[Material to process Boundary: Start]
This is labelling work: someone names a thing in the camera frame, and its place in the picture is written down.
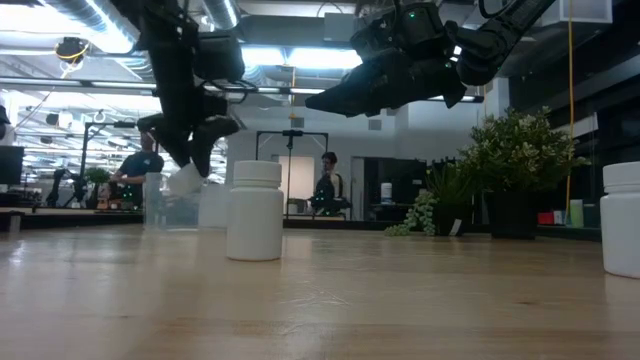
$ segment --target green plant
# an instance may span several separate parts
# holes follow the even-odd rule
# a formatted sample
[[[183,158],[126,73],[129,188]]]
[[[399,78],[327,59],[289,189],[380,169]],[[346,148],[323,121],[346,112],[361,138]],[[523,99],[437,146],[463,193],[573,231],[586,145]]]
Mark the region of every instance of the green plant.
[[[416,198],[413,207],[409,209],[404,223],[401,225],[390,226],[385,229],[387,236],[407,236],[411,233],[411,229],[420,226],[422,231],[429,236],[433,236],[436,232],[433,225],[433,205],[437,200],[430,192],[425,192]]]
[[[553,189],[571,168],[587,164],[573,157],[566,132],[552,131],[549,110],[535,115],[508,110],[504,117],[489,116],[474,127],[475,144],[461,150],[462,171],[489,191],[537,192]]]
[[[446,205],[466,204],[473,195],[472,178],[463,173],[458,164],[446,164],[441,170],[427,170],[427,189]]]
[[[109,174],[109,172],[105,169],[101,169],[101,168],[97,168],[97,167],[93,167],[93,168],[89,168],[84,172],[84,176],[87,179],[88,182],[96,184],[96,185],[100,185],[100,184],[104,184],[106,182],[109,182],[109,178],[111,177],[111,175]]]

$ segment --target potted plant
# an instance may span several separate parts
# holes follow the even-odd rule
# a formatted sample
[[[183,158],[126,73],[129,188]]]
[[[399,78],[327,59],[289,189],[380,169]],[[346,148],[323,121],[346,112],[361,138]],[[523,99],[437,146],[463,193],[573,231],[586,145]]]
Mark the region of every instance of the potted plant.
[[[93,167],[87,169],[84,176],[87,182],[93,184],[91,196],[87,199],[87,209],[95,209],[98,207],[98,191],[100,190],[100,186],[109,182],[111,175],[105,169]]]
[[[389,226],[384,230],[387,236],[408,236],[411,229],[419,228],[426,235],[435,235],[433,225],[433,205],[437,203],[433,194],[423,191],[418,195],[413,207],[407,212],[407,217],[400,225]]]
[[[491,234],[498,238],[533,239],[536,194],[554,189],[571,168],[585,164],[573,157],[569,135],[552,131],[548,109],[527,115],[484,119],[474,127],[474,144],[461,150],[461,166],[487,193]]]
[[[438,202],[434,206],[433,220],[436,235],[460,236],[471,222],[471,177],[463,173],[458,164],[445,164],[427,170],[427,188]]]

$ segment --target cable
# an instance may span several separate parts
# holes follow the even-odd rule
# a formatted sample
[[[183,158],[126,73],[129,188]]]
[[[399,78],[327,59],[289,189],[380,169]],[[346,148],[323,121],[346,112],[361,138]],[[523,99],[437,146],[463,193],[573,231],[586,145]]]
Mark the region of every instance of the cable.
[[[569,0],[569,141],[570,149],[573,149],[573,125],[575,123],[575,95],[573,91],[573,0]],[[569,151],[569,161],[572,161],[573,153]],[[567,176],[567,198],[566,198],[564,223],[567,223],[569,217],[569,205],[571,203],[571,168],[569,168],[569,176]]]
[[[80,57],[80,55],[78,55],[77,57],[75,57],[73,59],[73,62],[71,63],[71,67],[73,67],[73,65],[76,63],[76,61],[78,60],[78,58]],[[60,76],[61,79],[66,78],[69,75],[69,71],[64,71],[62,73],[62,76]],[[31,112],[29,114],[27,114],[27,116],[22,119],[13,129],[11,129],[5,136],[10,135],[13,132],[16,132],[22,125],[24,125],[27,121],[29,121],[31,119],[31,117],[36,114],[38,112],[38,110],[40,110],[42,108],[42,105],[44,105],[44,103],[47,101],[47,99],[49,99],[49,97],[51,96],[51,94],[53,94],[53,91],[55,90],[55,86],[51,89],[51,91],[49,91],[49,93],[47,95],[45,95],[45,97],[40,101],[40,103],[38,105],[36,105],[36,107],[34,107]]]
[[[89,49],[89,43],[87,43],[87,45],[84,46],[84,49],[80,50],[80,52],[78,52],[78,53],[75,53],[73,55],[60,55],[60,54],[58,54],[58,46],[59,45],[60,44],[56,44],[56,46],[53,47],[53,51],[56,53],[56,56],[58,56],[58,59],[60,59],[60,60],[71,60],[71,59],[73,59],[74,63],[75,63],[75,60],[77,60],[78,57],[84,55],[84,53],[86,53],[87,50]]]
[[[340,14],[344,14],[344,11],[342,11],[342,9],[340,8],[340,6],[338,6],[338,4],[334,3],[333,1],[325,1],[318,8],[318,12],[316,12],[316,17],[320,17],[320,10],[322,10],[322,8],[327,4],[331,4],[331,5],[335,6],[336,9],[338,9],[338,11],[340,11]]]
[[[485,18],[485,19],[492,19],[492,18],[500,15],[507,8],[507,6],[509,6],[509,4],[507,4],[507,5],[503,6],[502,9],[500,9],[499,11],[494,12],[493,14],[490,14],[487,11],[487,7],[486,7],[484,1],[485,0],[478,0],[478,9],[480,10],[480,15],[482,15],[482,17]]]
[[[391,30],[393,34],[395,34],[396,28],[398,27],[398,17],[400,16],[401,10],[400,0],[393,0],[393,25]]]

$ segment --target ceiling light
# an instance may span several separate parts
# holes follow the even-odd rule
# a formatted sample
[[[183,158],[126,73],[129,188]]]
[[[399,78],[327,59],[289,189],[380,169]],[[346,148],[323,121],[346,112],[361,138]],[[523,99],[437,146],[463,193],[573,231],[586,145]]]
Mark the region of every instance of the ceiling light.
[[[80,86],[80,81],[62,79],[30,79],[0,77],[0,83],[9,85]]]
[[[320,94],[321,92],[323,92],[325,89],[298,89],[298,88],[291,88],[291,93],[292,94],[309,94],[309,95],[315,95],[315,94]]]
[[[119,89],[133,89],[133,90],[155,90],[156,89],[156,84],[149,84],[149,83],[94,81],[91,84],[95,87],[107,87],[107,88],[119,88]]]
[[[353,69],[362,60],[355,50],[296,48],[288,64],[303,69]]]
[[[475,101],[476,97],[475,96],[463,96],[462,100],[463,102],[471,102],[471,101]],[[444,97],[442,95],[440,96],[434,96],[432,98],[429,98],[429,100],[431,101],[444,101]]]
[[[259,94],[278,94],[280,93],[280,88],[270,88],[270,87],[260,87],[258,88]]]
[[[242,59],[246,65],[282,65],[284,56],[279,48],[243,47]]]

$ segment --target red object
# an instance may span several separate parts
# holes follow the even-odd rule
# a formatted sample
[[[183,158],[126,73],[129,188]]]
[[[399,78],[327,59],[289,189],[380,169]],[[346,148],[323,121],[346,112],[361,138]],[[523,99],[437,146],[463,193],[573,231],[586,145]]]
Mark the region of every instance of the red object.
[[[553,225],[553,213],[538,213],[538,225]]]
[Material to process Boundary: End]
What to work on: I would like the material above returned exactly as it stands, without its pictures.

Solution for this exercise:
This is labelling work: someone names a thing in the camera frame, and its place in the picture is written down.
$ segment --target green plant
# an instance may span several separate parts
# holes follow the even-odd rule
# a formatted sample
[[[183,158],[126,73],[129,188]]]
[[[399,78],[327,59],[289,189],[380,169]],[[346,148],[323,121],[346,112],[361,138]],[[523,99],[437,146],[463,193],[573,231],[586,145]]]
Mark the region of every instance of the green plant.
[[[416,198],[413,207],[409,209],[404,223],[401,225],[390,226],[385,229],[387,236],[407,236],[411,233],[411,229],[420,226],[422,231],[429,236],[433,236],[436,232],[433,225],[433,205],[437,200],[430,192],[425,192]]]
[[[553,189],[571,168],[587,164],[573,157],[566,132],[552,131],[549,110],[535,115],[508,110],[504,117],[489,116],[474,127],[475,144],[461,150],[462,171],[489,191],[537,192]]]
[[[446,205],[466,204],[473,195],[472,178],[463,173],[458,164],[446,164],[441,170],[427,170],[427,189]]]
[[[109,174],[109,172],[105,169],[101,169],[101,168],[97,168],[97,167],[93,167],[93,168],[89,168],[84,172],[84,176],[87,179],[88,182],[96,184],[96,185],[100,185],[100,184],[104,184],[106,182],[109,182],[109,178],[111,177],[111,175]]]

$ segment --target potted plant
# an instance may span several separate parts
# holes follow the even-odd rule
# a formatted sample
[[[183,158],[126,73],[129,188]]]
[[[399,78],[327,59],[289,189],[380,169]],[[346,148],[323,121],[346,112],[361,138]],[[523,99],[437,146],[463,193],[573,231],[586,145]]]
Mark the region of every instance of the potted plant.
[[[93,167],[87,169],[84,176],[87,182],[93,184],[91,196],[87,199],[87,209],[95,209],[98,207],[98,191],[100,190],[100,186],[109,182],[111,175],[105,169]]]
[[[389,226],[384,230],[387,236],[408,236],[411,229],[419,228],[426,235],[435,235],[433,225],[433,205],[437,203],[433,194],[423,191],[418,195],[413,207],[407,212],[407,217],[400,225]]]
[[[491,234],[498,238],[533,239],[536,194],[554,189],[571,168],[585,164],[573,157],[569,135],[552,131],[548,109],[527,115],[484,119],[474,127],[474,144],[461,150],[461,166],[487,193]]]
[[[438,202],[434,206],[433,220],[436,235],[460,236],[471,222],[471,177],[463,173],[458,164],[445,164],[427,170],[427,188]]]

$ segment --target cable
# an instance may span several separate parts
# holes follow the even-odd rule
# a formatted sample
[[[183,158],[126,73],[129,188]]]
[[[399,78],[327,59],[289,189],[380,169]],[[346,148],[323,121],[346,112],[361,138]],[[523,99],[437,146],[463,193],[573,231],[586,145]]]
Mark the region of every instance of the cable.
[[[569,0],[569,141],[570,149],[573,149],[573,125],[575,123],[575,95],[573,91],[573,0]],[[569,151],[569,161],[572,161],[573,153]],[[567,176],[567,198],[566,198],[564,223],[567,223],[569,217],[569,205],[571,203],[571,168],[569,168],[569,176]]]
[[[80,57],[80,55],[78,55],[77,57],[75,57],[73,59],[73,62],[71,63],[71,67],[73,67],[73,65],[76,63],[76,61],[78,60],[78,58]],[[60,76],[61,79],[66,78],[69,75],[69,71],[64,71],[62,73],[62,76]],[[31,112],[29,114],[27,114],[27,116],[22,119],[13,129],[11,129],[5,136],[10,135],[13,132],[16,132],[22,125],[24,125],[27,121],[29,121],[31,119],[31,117],[36,114],[38,112],[38,110],[40,110],[42,108],[42,105],[44,105],[44,103],[47,101],[47,99],[49,99],[49,97],[51,96],[51,94],[53,94],[53,91],[55,90],[55,86],[51,89],[51,91],[49,91],[49,93],[47,95],[45,95],[45,97],[40,101],[40,103],[38,105],[36,105],[36,107],[34,107]]]
[[[89,49],[89,43],[87,43],[87,45],[84,46],[84,49],[80,50],[80,52],[78,52],[78,53],[75,53],[73,55],[60,55],[60,54],[58,54],[58,46],[59,45],[60,44],[56,44],[56,46],[53,47],[53,51],[56,53],[56,56],[58,56],[58,59],[60,59],[60,60],[71,60],[71,59],[73,59],[74,63],[75,63],[75,60],[77,60],[78,57],[84,55],[84,53],[86,53],[87,50]]]
[[[340,14],[344,14],[344,11],[342,11],[342,9],[340,8],[340,6],[338,6],[338,4],[334,3],[333,1],[325,1],[318,8],[318,12],[316,12],[316,17],[320,17],[320,10],[322,10],[322,8],[327,4],[331,4],[331,5],[335,6],[336,9],[338,9],[338,11],[340,11]]]
[[[485,18],[485,19],[492,19],[492,18],[500,15],[507,8],[507,6],[509,6],[509,4],[507,4],[507,5],[503,6],[502,9],[500,9],[499,11],[494,12],[493,14],[490,14],[487,11],[487,7],[486,7],[484,1],[485,0],[478,0],[478,9],[480,10],[480,15],[482,15],[482,17]]]
[[[391,30],[393,34],[395,34],[396,28],[398,27],[398,17],[400,16],[401,10],[400,0],[393,0],[393,25]]]

$ segment --target ceiling light
# an instance may span several separate parts
# holes follow the even-odd rule
# a formatted sample
[[[183,158],[126,73],[129,188]]]
[[[399,78],[327,59],[289,189],[380,169]],[[346,148],[323,121],[346,112],[361,138]],[[523,99],[437,146],[463,193],[573,231],[586,145]]]
Mark the region of every instance of the ceiling light.
[[[80,86],[80,81],[62,79],[30,79],[0,77],[0,83],[9,85]]]
[[[320,94],[321,92],[323,92],[325,89],[298,89],[298,88],[291,88],[291,93],[292,94],[309,94],[309,95],[315,95],[315,94]]]
[[[119,89],[133,89],[133,90],[155,90],[156,89],[156,84],[149,84],[149,83],[94,81],[91,84],[95,87],[107,87],[107,88],[119,88]]]
[[[353,69],[362,60],[355,50],[296,48],[288,64],[303,69]]]
[[[475,101],[476,97],[475,96],[463,96],[462,100],[463,102],[471,102],[471,101]],[[444,97],[442,95],[440,96],[434,96],[432,98],[429,98],[429,100],[431,101],[444,101]]]
[[[259,94],[278,94],[280,93],[280,88],[270,88],[270,87],[260,87],[258,88]]]
[[[242,59],[246,65],[282,65],[284,56],[279,48],[243,47]]]

$ segment --target red object
# an instance may span several separate parts
# holes follow the even-odd rule
# a formatted sample
[[[183,158],[126,73],[129,188]]]
[[[399,78],[327,59],[289,189],[380,169]],[[346,148],[323,121],[346,112],[361,138]],[[523,99],[437,146],[463,193],[573,231],[586,145]]]
Mark the region of every instance of the red object.
[[[553,225],[553,213],[538,213],[538,225]]]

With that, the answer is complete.